The Impact of Brexit on UK UCITS
Should the UK vote itself out of the EU, the asset management sector will face considerable disruption. UCITS by law must be domiciled and managed in the EU meaning that Brexit could prompt a significant number of re-domiciliations. Currently, the majority of UK UCITS assets stem from EU investors.
The provision of a new treaty or settlement must be drawn up to facilitate funds established as UCITS in the UK that would no longer have an association with the UCITS Directive following an EU exit. In the absence of new terms, these funds would have to be re-domiciled to an EU country and seek re-authorisation under the UCITS Directive, or discontinue acting as UCITS altogether.
If we consider the scenario that could occur if UK UCITS are not given special treatment then it would be fair to assume the affects will impact distribution across the EU. In this scenario, UK UCITS will be required to formalise country-by-country distribution agreements. Cumulatively, this would be an expensive procedure to embark upon.
A strategy of delegating managers to EU domiciled funds would most likely be adopted. Ireland and Luxembourg would be the obvious choices for establishing such funds. This is a lengthy process which can take up to six months.

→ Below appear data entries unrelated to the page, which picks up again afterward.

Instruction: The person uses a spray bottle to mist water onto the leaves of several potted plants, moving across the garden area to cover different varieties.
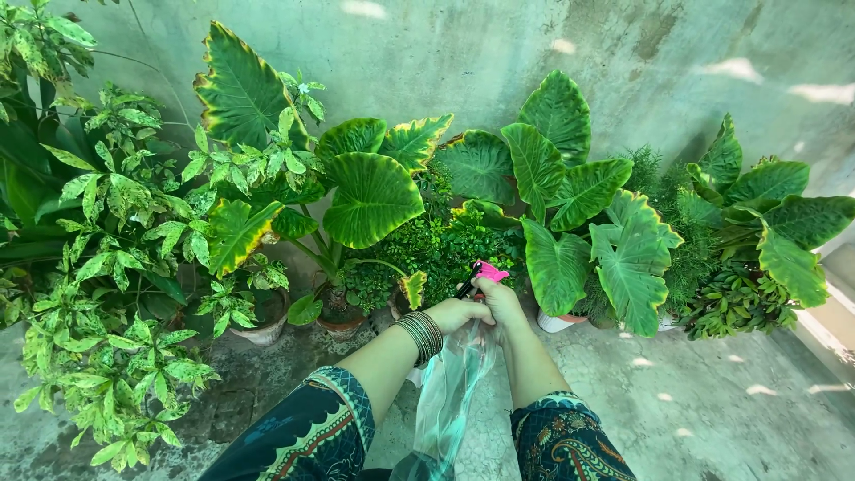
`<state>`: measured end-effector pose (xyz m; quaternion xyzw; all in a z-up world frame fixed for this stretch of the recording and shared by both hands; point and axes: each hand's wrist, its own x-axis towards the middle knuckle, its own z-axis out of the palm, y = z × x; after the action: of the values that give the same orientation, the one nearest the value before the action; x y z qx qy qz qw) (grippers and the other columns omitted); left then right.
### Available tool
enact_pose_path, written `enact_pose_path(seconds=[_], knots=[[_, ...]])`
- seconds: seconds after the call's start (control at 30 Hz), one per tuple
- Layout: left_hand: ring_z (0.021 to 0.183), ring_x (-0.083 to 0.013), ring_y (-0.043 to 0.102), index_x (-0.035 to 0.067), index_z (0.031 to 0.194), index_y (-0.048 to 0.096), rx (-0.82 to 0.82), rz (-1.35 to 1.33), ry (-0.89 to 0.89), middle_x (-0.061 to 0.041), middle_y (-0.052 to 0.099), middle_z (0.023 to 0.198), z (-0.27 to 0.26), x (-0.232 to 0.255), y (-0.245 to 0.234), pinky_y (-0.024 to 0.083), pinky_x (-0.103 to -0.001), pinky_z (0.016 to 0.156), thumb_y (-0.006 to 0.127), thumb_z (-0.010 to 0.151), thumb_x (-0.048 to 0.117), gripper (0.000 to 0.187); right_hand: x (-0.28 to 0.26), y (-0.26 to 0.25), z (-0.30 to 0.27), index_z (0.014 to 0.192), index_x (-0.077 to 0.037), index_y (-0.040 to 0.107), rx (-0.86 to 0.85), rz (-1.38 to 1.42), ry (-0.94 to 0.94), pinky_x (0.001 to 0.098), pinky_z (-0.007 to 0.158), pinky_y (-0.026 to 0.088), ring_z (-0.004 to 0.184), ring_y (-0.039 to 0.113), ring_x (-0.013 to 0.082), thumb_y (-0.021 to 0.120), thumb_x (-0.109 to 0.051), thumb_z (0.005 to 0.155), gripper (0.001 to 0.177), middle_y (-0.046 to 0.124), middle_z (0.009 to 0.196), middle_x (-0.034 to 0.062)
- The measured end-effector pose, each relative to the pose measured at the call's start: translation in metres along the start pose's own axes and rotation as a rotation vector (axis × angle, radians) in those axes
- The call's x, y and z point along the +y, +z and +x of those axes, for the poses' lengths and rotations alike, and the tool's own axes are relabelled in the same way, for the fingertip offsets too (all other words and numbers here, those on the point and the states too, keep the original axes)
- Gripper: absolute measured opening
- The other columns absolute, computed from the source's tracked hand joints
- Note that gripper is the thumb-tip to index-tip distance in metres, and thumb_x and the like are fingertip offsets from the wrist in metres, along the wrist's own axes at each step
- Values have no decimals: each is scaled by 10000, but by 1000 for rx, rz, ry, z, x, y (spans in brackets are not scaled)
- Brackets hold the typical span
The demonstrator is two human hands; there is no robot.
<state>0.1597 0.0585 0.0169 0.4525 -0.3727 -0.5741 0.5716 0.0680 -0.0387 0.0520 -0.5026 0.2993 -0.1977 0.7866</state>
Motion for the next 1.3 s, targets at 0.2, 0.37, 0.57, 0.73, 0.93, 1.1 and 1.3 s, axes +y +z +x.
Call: enact_pose_path(seconds=[0.2,0.37,0.57,0.73,0.93,1.1,1.3], knots=[[711,-167,686,4,977,718,46,37,-73,-85,729,859,-5,-2,-30,569,-302,698,710,846,216,249,18,14,26,855,-38,652,25,24,18,382,566,541,611,639,231,721,-219,883,196,679,750,111],[757,-154,689,36,957,739,69,58,-67,-79,735,893,-19,1,-42,561,-292,735,726,819,235,242,25,30,27,886,-35,690,44,-10,25,380,581,548,629,655,228,693,-206,878,172,698,774,107],[835,-140,681,42,958,746,133,78,-115,-52,745,908,-27,-3,-53,534,-284,811,750,796,247,261,33,38,37,921,-10,725,37,-136,26,381,599,559,645,674,236,651,-205,887,211,732,820,126],[866,-121,686,54,963,739,105,54,-65,-45,742,935,-18,-19,-68,538,-266,828,756,805,221,231,40,47,36,915,-4,723,38,-88,62,386,600,553,642,659,240,672,-214,903,216,730,814,134],[866,-133,685,46,1006,717,32,-30,34,-51,730,941,-15,-26,-71,554,-296,833,733,808,173,235,42,53,30,902,-45,715,62,-24,65,372,626,570,662,672,227,658,-209,892,174,735,828,120],[869,-143,686,39,1022,716,66,6,-24,-65,729,959,-25,-17,-68,554,-303,842,728,809,194,263,49,46,41,906,-16,708,39,-59,64,388,598,554,640,652,244,675,-223,904,209,709,803,136],[897,-113,668,25,1022,733,79,77,-51,-56,734,979,-19,-21,-74,518,-255,844,735,815,227,290,36,59,28,915,-21,717,106,-121,93,408,601,569,651,673,243,656,-229,884,220,731,819,115]])
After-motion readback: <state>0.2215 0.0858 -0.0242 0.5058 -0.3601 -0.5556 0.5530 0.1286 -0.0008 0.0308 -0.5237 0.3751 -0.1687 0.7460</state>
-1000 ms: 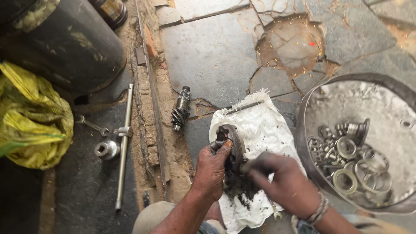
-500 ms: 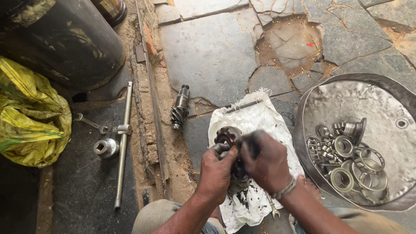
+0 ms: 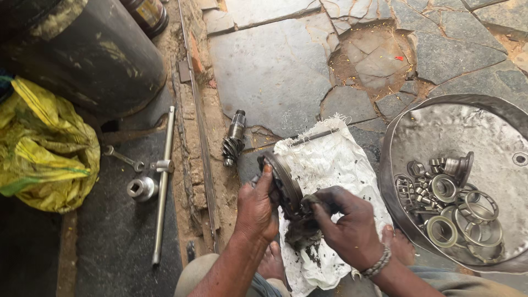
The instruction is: The person wipes and cleans grease from a circular metal mechanical component using a cloth, then handles other bearing and gear components.
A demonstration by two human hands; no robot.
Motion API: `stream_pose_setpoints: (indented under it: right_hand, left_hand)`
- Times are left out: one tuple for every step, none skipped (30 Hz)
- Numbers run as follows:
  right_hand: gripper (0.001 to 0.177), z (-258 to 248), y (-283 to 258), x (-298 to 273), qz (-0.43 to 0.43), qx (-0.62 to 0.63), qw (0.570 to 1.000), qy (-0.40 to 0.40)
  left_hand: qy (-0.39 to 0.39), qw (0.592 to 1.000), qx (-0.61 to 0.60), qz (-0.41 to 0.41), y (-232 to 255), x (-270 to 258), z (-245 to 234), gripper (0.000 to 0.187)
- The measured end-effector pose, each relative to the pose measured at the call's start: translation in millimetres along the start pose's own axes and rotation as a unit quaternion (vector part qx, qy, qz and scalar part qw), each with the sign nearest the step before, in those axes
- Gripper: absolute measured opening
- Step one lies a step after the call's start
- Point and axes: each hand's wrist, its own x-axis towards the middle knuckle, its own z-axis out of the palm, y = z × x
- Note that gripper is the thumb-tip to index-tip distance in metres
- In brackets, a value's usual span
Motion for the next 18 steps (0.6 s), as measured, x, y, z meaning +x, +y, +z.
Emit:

Brexit could result in higher transaction costs and a need for more investment staff. If UK-housed asset managers are afforded the use of Luxembourg or Ireland based management companies to distribute UCITS funds to investors in Europe whilst keeping their investment teams in the UK, then a lot of other roles would need to be relocated to the EU. Including distribution and sales teams, risk analysis overseers etc.
Another route to the European investor would be the acquirement of an AIFMD distribution passport from the European Securities and Markets Authority (ESMA). Passport approval in the past has proven to be a slow process, look at Guernsey, Jersey and Switzerland for example and the difficulty the Cayman Islands and the US have had in securing their passport. It could take the UK two years from the point of exit to a point where permanent passporting is attained leaving the asset management sector in a state of limbo.
The EU will no doubt be sympathetic to the UK and allow time to transition but there will be a significant period of investor nervousness created by the apparent uncertainty. Problems may arise even before the referendum takes place as nervous European investors pull money from UCITS funds.